Covariates in Pharmacometric Repeated Time-to-Event Models: Old and New (Pre)Selection Tools.

During covariate modeling in pharmacometrics, computational time can be reduced by using a fast preselection tool to identify a subset of promising covariates that are to be tested with the more computationally demanding likelihood ratio test (LRT), which is considered to be the standard for covariate selection. There is however a lack of knowledge on best practices for covariate (pre)selection in pharmacometric repeated time-to-event (RTTE) models. Therefore, we aimed to systematically evaluate the performance of three covariate (pre)selection tools for RTTE models: the likelihood ratio test (LRT), the empirical Bayes estimates (EBE) test, and a novel Schoenfeld-like residual test. This was done in simulated datasets with and without a "true" time-constant covariate, and both in the presence and absence of high EBE shrinkage. In scenarios with a "true" covariate effect, all tools had comparable power to detect this effect. In scenarios without a "true" covariate effect, the false positive rates of the LRT and the Schoenfeld-like residual test were slightly inflated to 5.7% and 7.2% respectively, while the EBE test had no inflated false positive rate. The presence of high EBE shrinkage (> 40%) did not affect the performance of any of the covariate (pre)selection tools. We found the EBE test to be a fast and accurate tool for covariate preselection in RTTE models. The novel Schoenfeld-like residual test proposed here had a similar performance in the tested scenarios and might be applied more readily to time-varying covariates, such as drug concentration and dynamic biomarkers.

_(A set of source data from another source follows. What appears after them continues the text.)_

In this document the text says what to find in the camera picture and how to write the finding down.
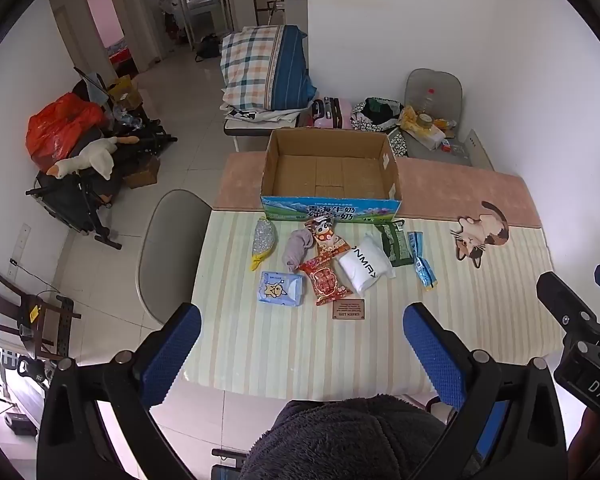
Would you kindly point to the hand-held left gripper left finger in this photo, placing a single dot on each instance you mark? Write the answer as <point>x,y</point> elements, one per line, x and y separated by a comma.
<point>172,355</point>

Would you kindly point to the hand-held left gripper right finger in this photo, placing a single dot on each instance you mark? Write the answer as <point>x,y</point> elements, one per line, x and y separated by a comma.
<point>432,355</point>

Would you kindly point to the slender blue packet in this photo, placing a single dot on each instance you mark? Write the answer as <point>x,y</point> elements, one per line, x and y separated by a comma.
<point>422,262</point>

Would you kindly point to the white pillow packet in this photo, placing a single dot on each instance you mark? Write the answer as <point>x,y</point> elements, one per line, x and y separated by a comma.
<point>362,267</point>

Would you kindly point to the green packet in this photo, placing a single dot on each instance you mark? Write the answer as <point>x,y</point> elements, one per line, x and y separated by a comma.
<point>395,245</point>

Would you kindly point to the blue tissue pack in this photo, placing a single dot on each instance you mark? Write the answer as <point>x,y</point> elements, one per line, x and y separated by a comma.
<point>280,290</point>

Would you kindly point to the red snack packet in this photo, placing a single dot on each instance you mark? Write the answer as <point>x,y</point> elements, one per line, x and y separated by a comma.
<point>325,282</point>

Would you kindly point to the silver scouring pad packet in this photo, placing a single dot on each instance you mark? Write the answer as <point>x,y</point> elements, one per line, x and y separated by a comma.
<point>263,237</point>

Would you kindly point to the cartoon print snack packet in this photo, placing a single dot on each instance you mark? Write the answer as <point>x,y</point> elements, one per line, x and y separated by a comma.
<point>325,237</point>

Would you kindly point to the grey socks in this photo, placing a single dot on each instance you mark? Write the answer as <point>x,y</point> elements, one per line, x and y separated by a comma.
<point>295,252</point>

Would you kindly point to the striped cat print table mat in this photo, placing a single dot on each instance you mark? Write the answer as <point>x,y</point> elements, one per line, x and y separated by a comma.
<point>480,320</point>

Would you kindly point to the grey shell chair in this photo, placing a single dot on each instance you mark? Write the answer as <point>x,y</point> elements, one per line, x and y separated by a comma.
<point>172,240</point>

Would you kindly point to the person's dark fleece clothing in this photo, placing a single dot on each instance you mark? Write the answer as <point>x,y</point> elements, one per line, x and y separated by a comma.
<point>340,440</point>

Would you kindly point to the white leaning board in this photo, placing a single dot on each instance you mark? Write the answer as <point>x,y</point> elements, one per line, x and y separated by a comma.
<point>479,150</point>

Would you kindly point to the small brown cardboard box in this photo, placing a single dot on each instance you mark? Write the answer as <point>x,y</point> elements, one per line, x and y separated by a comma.
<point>142,175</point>

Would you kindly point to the black folded stroller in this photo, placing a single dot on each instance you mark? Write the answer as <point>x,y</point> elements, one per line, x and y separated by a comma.
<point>65,195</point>

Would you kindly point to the white tissue pack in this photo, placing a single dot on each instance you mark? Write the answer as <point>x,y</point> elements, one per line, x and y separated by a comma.
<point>427,136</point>

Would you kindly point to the white goose plush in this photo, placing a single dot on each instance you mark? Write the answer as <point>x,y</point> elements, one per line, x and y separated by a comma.
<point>95,157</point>

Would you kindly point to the black tripod bundle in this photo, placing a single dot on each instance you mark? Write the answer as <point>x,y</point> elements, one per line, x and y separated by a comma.
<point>145,140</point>

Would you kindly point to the clear bottle with red cap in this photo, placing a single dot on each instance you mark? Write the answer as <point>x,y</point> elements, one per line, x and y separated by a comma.
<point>428,105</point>

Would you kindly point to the yellow plastic bag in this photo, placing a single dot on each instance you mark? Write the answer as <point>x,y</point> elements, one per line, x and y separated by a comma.
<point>407,120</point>

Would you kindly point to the white folding table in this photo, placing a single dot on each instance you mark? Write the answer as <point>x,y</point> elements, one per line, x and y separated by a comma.
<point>245,130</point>

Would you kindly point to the grey padded chair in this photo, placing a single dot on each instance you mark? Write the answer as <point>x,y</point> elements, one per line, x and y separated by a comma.
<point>432,82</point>

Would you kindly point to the black white patterned bag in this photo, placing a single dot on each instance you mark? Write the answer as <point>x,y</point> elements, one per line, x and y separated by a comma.
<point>367,120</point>

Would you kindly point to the pink suitcase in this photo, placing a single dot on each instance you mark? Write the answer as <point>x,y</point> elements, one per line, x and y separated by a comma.
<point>337,115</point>

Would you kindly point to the orange plastic bag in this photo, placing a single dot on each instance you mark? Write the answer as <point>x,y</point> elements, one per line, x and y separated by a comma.
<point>55,125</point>

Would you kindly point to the yellow cardboard box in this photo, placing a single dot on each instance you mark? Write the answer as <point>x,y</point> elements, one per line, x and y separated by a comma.
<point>122,91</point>

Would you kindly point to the plaid and blue folded quilt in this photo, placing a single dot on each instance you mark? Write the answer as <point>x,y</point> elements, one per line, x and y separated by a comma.
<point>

Kernel-Based Visual Hazard Comparison (kbVHC): a Simulation-Free Diagnostic for Parametric Repeated Time-to-Event Models.

Repeated time-to-event (RTTE) models are the preferred method to characterize the repeated occurrence of clinical events. Commonly used diagnostics for parametric RTTE models require representative simulations, which may be difficult to generate in situations with dose titration or informative dropout. Here, we present a novel simulation-free diagnostic tool for parametric RTTE models; the kernel-based visual hazard comparison (kbVHC). The kbVHC aims to evaluate whether the mean predicted hazard rate of a parametric RTTE model is an adequate approximation of the true hazard rate. Because the true hazard rate cannot be directly observed, the predicted hazard is compared to a non-parametric kernel estimator of the hazard rate. With the degree of smoothing of the kernel estimator being determined by its bandwidth, the local kernel bandwidth is set to the lowest value that results in a bootstrap coefficient of variation (CV) of the hazard rate that is equal to or lower than a user-defined target value (CVtarget). The kbVHC was evaluated in simulated scenarios with different number of subjects, hazard rates, CVtarget values, and hazard models (Weibull, Gompertz, and circadian-varying hazard). The kbVHC was able to distinguish between Weibull and Gompertz hazard models, even when the hazard rate was relatively low (< 2 events per subject). Additionally, it was more sensitive than the Kaplan-Meier VPC to detect circadian variation of the hazard rate. An additional useful feature of the kernel estimator is that it can be generated prior to model development to explore the shape of the hazard rate function.